I recently got feedback on a chapter from my critique group and the general consensus was “too much exposition”. Easy enough to deal with. I’ve already removed two-thirds. I needed to keep one piece, so I asked for help from my gang and after discussion it clicked in my brain how to make it work. I adjusted without complaint and moved on.
The thing is… Shouldn’t I have learned by now? If someone is actively working on their craft and they keep making the same mistakes–are they just not trying hard enough?
I can’t recognize when I have too much exposition in my own writing. I can with other authors. It tormented me when I went through the prologues of the first couple of books of the Belgariad. Gah. Definitely too much for me there. But dang if I don’t have the same problem.

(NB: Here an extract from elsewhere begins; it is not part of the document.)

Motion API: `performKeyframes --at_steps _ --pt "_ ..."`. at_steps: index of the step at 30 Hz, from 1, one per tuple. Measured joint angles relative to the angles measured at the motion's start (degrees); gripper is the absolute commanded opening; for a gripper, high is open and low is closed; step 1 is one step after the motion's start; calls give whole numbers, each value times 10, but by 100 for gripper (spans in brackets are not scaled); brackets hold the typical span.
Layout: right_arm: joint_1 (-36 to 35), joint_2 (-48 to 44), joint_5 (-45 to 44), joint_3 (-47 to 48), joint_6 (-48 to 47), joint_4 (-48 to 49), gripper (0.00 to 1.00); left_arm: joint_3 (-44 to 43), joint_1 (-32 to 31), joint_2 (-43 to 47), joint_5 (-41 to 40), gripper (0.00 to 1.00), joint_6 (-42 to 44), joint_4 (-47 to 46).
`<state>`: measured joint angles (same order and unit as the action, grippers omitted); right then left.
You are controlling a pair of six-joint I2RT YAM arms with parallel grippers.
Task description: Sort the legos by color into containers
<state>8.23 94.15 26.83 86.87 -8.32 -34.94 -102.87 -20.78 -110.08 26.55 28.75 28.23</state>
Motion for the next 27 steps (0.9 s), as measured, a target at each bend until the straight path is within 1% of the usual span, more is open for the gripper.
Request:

And I’ve heard all the advice. “Only add it when its relevant.” “Use it when it’s useful in that moment, otherwise leave it out.” I know all that, so I don’t need tips or suggestions of when or when not to include it. The problem is I’m incapable of identifying how much people-who-aren’t-me need, and to my group who have helped me with my writing for a full decade, it possibly looks like I’m ignoring all their excellent help. That’s not the case. I know I have a problem, but I can’t recognize when it creeps up.
How does one address a problem they can’t see within themselves? Because exposition’s not the only problem I have. I could also discuss inappropriately unconcerned characters, but it’s the same story–I can’t tell if the character is underreacting. I can only react to the feedback and fix it after I’m informed.
And speaking of reacting…
IWSG Question of the Month – Do you remember writing your first book? What were your thoughts about a career path on writing? Where are you now and how is it working out for you?
Once upon a time, I had thought being a full-time professional writer might be a thing I wanted. It’s not. The traditional route held no appeal and after researching, I opted to go with doing it myself. I probably shouldn’t have. My first book has so many issues that I cringe over now, and I do my best to deter people from reading it. I don’t stop them, but I recommend going in with low expectations. This next book will be better (at least it darned well better be for all the effort I’ve put into it), but I don’t intend to market it for personal reasons. There will be 3 more books, and a companion novel, and possibly novellas. But career? Eh, nope. I’m happy as a programmer.
Before I go, I will leave you with my latest finished artwork. An art discord group (Paintable) has a monthly project and March’s was Sorceress of the Forest. Ira might turn mass murderess eventually, but at the point in the picture, she hasn’t done anything to earn the label villain yet.
Have you found problems in your writing that you can’t identify yourself? Do you ever feel like you aren’t growing? What areas do you hope to grow in?